The claimant told the Panel that prior to the incident he was walking up to 10 km every day.  The Panel considered that this is inconsistent with his reported function in documents from his general practitioner and rheumatologist.

Mr Donevski said that he had been walking every day, and told me that there was surveillance video footage, taken for the Transport Accident Commission, that proves that he was doing his exercise. 

(g)        Mr Donevski said that the Panel was wrong to record his bladder and bowel function as normal, and pointed out that he had been treated for bladder cancer since 2016.

(h)        Finally, he focused on the Panel’s assessment of his left and right lower extremities,[29] which he interpreted as a conclusion that there was nothing wrong with his knees.

[29]Reasons, 7.

  1. I have reread the Panel’s Reasons carefully in light of each of these matters.  It appears from the Reasons that the Panel took a thorough history from Mr Donevski and set that history out at some length.  Overall, I cannot conclude that the Panel disregarded Mr Donevski’s answers to the questions asked of him during the examination.  There were some aspects of his history that the Panel did not accept, because they were inconsistent with other information available to it, but this is not the same as disregarding his answers. 
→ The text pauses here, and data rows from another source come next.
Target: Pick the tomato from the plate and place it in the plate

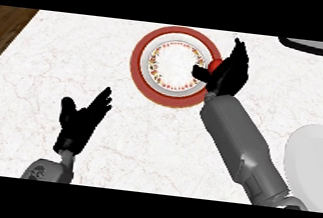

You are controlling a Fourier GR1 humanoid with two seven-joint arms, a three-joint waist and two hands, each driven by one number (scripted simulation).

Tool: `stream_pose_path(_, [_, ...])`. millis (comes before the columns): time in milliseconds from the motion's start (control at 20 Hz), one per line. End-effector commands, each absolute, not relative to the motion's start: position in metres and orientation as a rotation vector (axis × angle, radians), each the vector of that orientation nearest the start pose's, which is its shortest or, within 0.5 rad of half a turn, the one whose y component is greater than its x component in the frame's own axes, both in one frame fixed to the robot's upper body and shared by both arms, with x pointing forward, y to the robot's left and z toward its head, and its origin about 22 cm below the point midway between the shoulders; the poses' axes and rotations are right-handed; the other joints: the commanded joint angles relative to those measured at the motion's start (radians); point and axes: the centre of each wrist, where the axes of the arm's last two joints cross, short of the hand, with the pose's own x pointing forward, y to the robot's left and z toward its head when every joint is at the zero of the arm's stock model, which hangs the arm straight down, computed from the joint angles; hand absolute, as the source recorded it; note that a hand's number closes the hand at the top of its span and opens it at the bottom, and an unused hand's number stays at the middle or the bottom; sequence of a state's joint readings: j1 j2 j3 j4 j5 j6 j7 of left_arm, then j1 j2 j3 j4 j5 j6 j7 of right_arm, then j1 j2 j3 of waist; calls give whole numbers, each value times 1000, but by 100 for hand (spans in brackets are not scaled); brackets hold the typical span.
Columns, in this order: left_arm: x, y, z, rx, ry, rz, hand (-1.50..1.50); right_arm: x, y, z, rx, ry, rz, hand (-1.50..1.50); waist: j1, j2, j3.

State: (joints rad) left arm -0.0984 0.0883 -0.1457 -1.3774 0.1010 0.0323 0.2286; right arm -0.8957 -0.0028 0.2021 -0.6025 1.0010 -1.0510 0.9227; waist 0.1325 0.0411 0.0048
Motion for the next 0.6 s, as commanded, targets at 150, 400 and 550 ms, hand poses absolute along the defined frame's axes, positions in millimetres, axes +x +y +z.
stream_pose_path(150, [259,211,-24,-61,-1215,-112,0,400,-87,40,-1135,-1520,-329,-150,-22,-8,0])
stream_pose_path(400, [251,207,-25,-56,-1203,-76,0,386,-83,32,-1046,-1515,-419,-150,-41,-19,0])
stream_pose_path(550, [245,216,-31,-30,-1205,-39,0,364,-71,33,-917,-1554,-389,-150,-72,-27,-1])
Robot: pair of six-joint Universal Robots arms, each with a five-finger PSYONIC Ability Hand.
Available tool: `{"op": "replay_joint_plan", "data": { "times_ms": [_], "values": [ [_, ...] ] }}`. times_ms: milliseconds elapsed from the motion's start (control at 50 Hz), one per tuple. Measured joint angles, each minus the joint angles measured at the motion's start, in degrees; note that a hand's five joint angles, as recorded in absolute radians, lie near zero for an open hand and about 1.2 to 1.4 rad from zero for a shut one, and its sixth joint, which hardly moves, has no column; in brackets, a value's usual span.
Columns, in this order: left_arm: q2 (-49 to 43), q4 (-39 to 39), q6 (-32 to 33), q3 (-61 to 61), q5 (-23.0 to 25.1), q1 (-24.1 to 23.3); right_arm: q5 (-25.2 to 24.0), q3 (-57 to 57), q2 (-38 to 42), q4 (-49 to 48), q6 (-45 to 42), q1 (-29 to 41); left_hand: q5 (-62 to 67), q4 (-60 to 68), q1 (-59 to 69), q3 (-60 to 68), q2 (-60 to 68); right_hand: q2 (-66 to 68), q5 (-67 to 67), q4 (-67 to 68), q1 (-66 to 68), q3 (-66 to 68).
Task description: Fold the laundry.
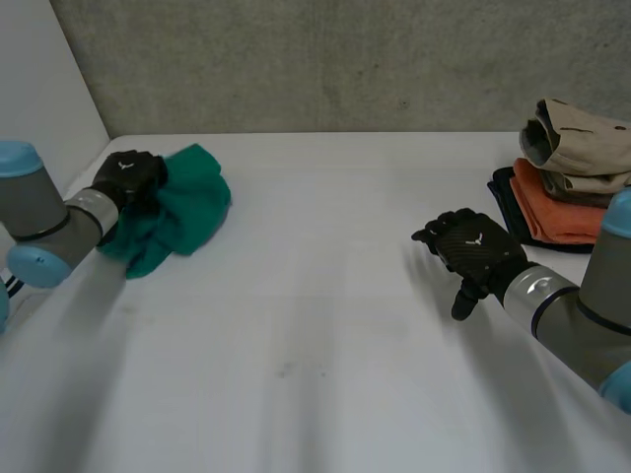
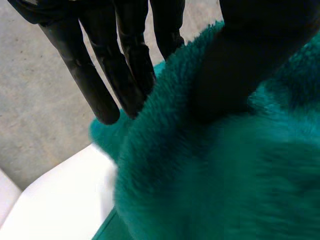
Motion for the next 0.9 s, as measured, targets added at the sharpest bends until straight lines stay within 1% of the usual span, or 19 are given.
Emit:
{"op": "replay_joint_plan", "data": {
  "times_ms": [20,60,140,160,220,300,400,460,520,580,640,660,700,760,820,840,900],
  "values": [
    [0.91,0.03,-0.74,-0.22,-0.37,-0.58,-0.04,0.50,-0.13,-0.50,0.03,-0.03,6.69,7.16,3.32,7.14,7.18,0.00,0.00,0.00,0.00,0.00],
    [4.46,0.04,-2.10,-1.71,-1.46,-1.72,-0.02,1.02,-0.45,-1.20,0.08,-0.07,6.94,8.35,3.32,8.07,8.11,0.00,0.00,0.00,0.00,0.00],
    [14.48,0.49,-5.14,-7.09,-3.19,-4.12,0.23,1.02,-1.36,-1.73,0.24,-0.24,6.94,8.35,3.32,8.07,8.11,0.00,0.00,0.00,0.00,0.00],
    [18.94,0.84,-6.76,-9.63,-3.63,-5.40,0.39,0.79,-1.84,-1.76,0.40,-0.37,6.94,8.35,3.32,8.08,8.11,0.00,0.00,0.00,0.00,0.00],
    [26.55,1.34,-10.26,-13.69,-3.99,-8.21,1.04,0.21,-2.99,-1.73,0.93,-0.64,6.94,8.36,3.32,8.10,8.11,0.00,0.00,0.00,0.00,0.00],
    [37.91,1.78,-16.47,-19.30,-4.28,-13.03,3.66,-0.89,-5.29,-1.61,2.68,-0.88,6.94,8.55,3.32,8.30,8.13,0.00,0.00,0.00,0.00,0.00],
    [46.64,2.01,-21.48,-23.11,-4.97,-16.37,6.62,-1.73,-7.91,-1.44,5.60,-0.89,6.94,8.56,3.32,8.31,8.13,0.00,0.00,0.00,0.00,0.00],
    [48.87,2.08,-23.14,-23.57,-6.77,-17.62,7.41,-1.89,-8.80,-1.21,7.47,-0.82,6.94,8.57,3.32,8.31,8.21,0.00,0.00,0.00,0.00,0.00],
    [49.21,2.19,-23.77,-22.99,-9.54,-18.83,7.64,-1.75,-9.17,-1.02,9.13,-0.75,6.94,8.57,3.32,8.35,8.26,0.00,0.00,0.00,0.00,0.00],
    [47.63,2.34,-23.79,-22.17,-12.52,-19.89,7.54,-1.22,-9.20,-0.87,10.82,-0.74,6.94,8.57,3.32,8.35,8.27,0.00,0.00,0.00,0.00,0.00],
    [45.79,2.34,-23.70,-21.84,-13.62,-20.33,7.46,-0.91,-9.15,-0.84,11.41,-0.73,6.94,8.57,3.32,8.35,8.27,0.00,0.00,0.00,0.00,0.00],
    [41.96,2.21,-23.50,-21.57,-14.73,-20.82,7.42,-0.47,-9.04,-0.81,11.95,-0.69,6.94,8.57,3.32,8.35,8.28,0.00,0.00,0.00,0.00,0.00],
    [38.76,2.05,-23.26,-21.57,-15.17,-21.01,7.45,-0.19,-8.97,-0.79,12.15,-0.65,6.94,8.57,3.32,8.35,8.27,0.00,0.00,0.00,0.00,0.00],
    [31.62,1.19,-22.08,-22.18,-15.50,-21.13,7.58,0.32,-8.84,-0.70,12.22,-0.56,6.94,8.57,3.32,8.35,8.27,0.00,0.00,0.00,0.00,0.00],
    [27.80,0.37,-20.74,-22.67,-15.60,-21.14,7.61,0.49,-8.81,-0.64,12.20,-0.51,6.94,8.57,3.32,8.36,8.28,0.00,0.00,0.00,0.00,0.00],
    [24.70,-0.52,-19.05,-23.18,-15.76,-21.15,7.67,0.86,-8.72,-0.36,12.12,-0.32,5.57,4.64,1.27,4.86,4.55,0.00,0.00,0.00,0.00,0.00],
    [21.98,-1.59,-16.37,-23.98,-16.11,-21.08,7.72,1.16,-8.58,0.34,12.06,-0.02,-9.34,-10.97,-16.09,-10.50,-11.66,0.00,0.00,0.00,0.00,0.00]
  ]
}}
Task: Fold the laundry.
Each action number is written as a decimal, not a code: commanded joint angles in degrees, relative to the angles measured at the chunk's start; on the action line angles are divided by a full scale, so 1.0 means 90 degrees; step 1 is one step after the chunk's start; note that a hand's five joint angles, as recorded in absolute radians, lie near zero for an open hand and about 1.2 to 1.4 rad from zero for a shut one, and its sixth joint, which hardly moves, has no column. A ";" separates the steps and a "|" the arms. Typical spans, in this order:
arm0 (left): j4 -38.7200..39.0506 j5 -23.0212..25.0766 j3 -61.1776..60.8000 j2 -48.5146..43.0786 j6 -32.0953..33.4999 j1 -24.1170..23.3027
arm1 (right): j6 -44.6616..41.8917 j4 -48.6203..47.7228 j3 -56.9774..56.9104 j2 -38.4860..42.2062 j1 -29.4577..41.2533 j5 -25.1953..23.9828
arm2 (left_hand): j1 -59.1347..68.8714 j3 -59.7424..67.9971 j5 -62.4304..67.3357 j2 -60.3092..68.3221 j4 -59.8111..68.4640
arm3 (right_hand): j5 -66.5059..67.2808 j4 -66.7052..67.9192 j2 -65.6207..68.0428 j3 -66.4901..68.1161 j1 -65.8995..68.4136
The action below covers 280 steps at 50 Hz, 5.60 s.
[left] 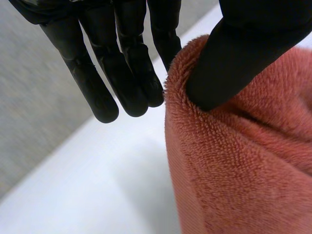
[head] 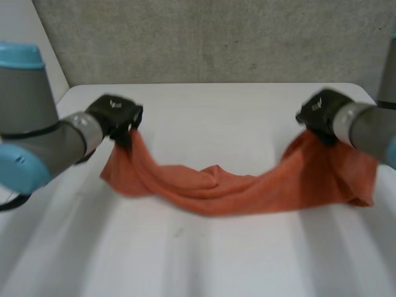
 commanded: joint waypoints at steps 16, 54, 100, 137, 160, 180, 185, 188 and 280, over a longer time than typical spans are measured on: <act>0.2912 -0.1101 0.3060 -0.1131 -0.0370 -0.0079 | 0.1721 -0.4959 -0.0590 -0.0336 0.0235 0.0160 | 0.1753 0.1276 0.1545 0.1258 0.1230 | 0.1557 0.1330 0.1445 0.1364 0.2750; 0.2717 -0.0692 -0.3251 0.1417 -0.0155 0.1112 | 0.1174 -0.4217 0.5320 -0.2279 -0.0224 -0.1501 | -0.3830 -0.4307 -0.4038 -0.4325 -0.4353 | 0.1557 0.1330 0.1445 0.1364 0.2750; 0.0110 0.0696 0.4015 -0.3690 -0.0106 -0.0421 | 0.0588 -0.4276 0.5829 -0.2807 -0.0605 -0.1755 | 0.1753 0.1276 0.1545 0.1258 0.1230 | 0.1557 0.1330 0.1445 0.1364 0.2750; 0.0646 -0.0134 -0.2570 0.1931 0.0956 0.0546 | 0.0305 0.0871 0.1006 -0.1228 -0.0683 -0.1462 | 0.1753 0.1276 0.1545 0.1258 0.1230 | 0.1557 0.1330 0.1445 0.1364 0.2750; 0.4024 -0.0876 0.4268 -0.1453 0.1017 0.0184 | 0.2160 -0.5435 -0.2238 0.0670 0.0079 -0.0027 | 0.1753 0.1276 0.1545 0.1258 0.1230 | 0.1557 0.1330 0.1445 0.1364 0.2750; 0.3186 -0.0896 0.1164 -0.1326 -0.0234 0.0243 | 0.2082 -0.2617 -0.2140 0.1781 0.0098 -0.0398 | 0.1753 0.1276 0.1545 0.1258 0.1230 | 0.1557 0.1330 0.1445 0.1364 0.2750; 0.3176 -0.0906 0.0345 -0.1735 0.0165 0.0184 | 0.1664 -0.1797 -0.2092 0.2689 0.0147 -0.0339 | 0.1753 0.1276 0.1545 0.1258 0.1230 | 0.1557 0.1330 0.1445 0.1364 0.2750; 0.3186 -0.0896 0.0031 -0.1765 0.0449 0.0175 | 0.1496 -0.1571 -0.2014 0.2857 0.0235 -0.0310 | 0.1753 0.1276 0.1545 0.1258 0.1230 | 0.1557 0.1330 0.1445 0.1364 0.2750; 0.1545 0.1409 -0.2890 0.0119 0.1309 0.2216 | 0.0578 -0.2938 0.4657 -0.0952 0.0089 -0.0583 | -0.2843 -0.3320 -0.3050 -0.3338 -0.3366 | 0.1557 0.1330 0.1445 0.1364 0.2750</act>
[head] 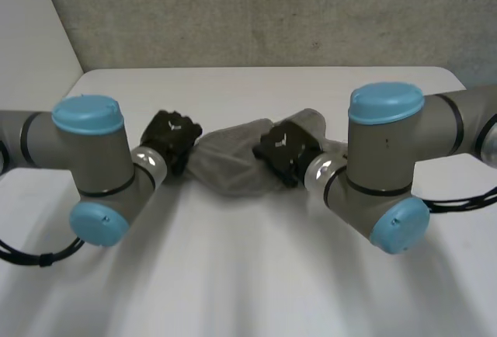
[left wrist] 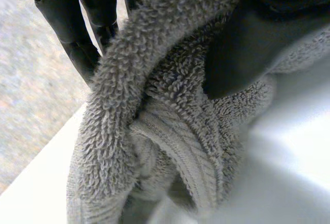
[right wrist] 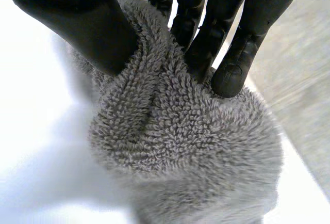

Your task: Fold the towel.

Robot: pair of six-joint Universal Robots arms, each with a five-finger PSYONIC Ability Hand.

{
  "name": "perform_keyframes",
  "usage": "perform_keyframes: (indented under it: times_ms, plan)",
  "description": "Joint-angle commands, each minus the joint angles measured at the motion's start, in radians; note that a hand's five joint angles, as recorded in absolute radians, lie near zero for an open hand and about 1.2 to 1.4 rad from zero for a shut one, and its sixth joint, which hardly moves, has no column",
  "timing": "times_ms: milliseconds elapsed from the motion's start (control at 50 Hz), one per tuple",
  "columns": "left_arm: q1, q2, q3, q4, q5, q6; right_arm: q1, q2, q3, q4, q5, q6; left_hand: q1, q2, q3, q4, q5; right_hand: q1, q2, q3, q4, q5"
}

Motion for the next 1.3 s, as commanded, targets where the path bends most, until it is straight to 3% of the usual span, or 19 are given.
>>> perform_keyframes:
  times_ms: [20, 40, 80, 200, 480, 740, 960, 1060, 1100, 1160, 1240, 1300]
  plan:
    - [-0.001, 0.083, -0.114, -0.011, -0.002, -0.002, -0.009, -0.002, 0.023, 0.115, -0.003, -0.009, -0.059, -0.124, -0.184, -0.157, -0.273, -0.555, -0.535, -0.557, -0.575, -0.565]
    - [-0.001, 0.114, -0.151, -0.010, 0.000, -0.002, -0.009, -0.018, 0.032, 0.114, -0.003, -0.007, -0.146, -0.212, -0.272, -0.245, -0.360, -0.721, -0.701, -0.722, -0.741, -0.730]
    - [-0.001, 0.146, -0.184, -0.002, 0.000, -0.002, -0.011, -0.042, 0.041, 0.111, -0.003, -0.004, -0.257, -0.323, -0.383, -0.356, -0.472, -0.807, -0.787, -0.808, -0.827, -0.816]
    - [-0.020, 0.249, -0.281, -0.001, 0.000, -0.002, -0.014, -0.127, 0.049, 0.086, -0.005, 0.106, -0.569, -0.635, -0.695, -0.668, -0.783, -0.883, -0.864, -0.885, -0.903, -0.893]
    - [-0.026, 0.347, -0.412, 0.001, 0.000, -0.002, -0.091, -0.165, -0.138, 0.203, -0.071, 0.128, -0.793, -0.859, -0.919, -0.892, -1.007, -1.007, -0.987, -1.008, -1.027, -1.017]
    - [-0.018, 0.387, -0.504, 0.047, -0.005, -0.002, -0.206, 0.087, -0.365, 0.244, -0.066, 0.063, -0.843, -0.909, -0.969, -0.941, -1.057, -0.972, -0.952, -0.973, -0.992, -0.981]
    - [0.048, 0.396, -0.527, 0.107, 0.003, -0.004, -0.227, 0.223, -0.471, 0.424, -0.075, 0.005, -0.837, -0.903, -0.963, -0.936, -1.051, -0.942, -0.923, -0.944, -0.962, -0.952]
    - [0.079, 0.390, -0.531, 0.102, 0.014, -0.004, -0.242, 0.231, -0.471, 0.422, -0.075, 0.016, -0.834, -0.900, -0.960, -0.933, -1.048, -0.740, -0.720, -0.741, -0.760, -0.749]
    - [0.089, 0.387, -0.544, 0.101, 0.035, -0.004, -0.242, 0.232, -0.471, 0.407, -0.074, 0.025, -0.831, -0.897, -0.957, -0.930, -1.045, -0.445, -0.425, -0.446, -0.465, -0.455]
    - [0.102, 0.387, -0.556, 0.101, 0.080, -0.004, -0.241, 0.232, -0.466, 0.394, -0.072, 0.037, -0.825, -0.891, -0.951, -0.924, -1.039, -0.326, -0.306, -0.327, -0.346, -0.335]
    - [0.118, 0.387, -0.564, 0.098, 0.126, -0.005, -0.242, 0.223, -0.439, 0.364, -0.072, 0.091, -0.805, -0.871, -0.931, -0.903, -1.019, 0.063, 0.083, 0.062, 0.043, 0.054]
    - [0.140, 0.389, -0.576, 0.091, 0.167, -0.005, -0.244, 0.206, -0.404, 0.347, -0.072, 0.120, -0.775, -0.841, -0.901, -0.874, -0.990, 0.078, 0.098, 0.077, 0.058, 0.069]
  1. In relation to Mr Donevski’s specific complaints:

(a)        It is regrettable that Mr Donevski feels that the Panel’s questioning about his prostate cancer was intrusive, and that his answers were not listened to with respect.  However, these questions and answers did not concern a fundamental issue.  There is no mention of a diagnosis of prostate cancer in the Reasons and it clearly formed no part of the Panel’s impairment assessment.

(b)        The Panel based its account of the trolley incident on the description given by Mr Donevski’s solicitors in the particulars of claim provided to Woolworths.  This description conflicts with Mr Donevski’s, in that it has him falling on his back rather than on his face.  However, as Mr Donevski said, it was not the fall that was the problem, but the fact that he had to hold onto the trolley to stop it rolling down the travelator.  If the Panel was mistaken about how he fell, that mistake was not about a fundamental issue.

(c)        Similarly, the reason why the trolley did not stop on the travelator had no bearing on the Panel’s assessment of Mr Donevski’s degree of impairment.  

(d)       As to the use of an interpreter, Mr Donevski confirmed that an interpreter had been present during the whole examination.  He did not make any complaint that he could not understand the questions asked of him or make himself understood, or that he was prevented from seeking the interpreter’s assistance at any point.  I do not consider that the fact that the Panel conducted the examination in English, with an interpreter present and available to assist, could amount to jurisdictional error in this case.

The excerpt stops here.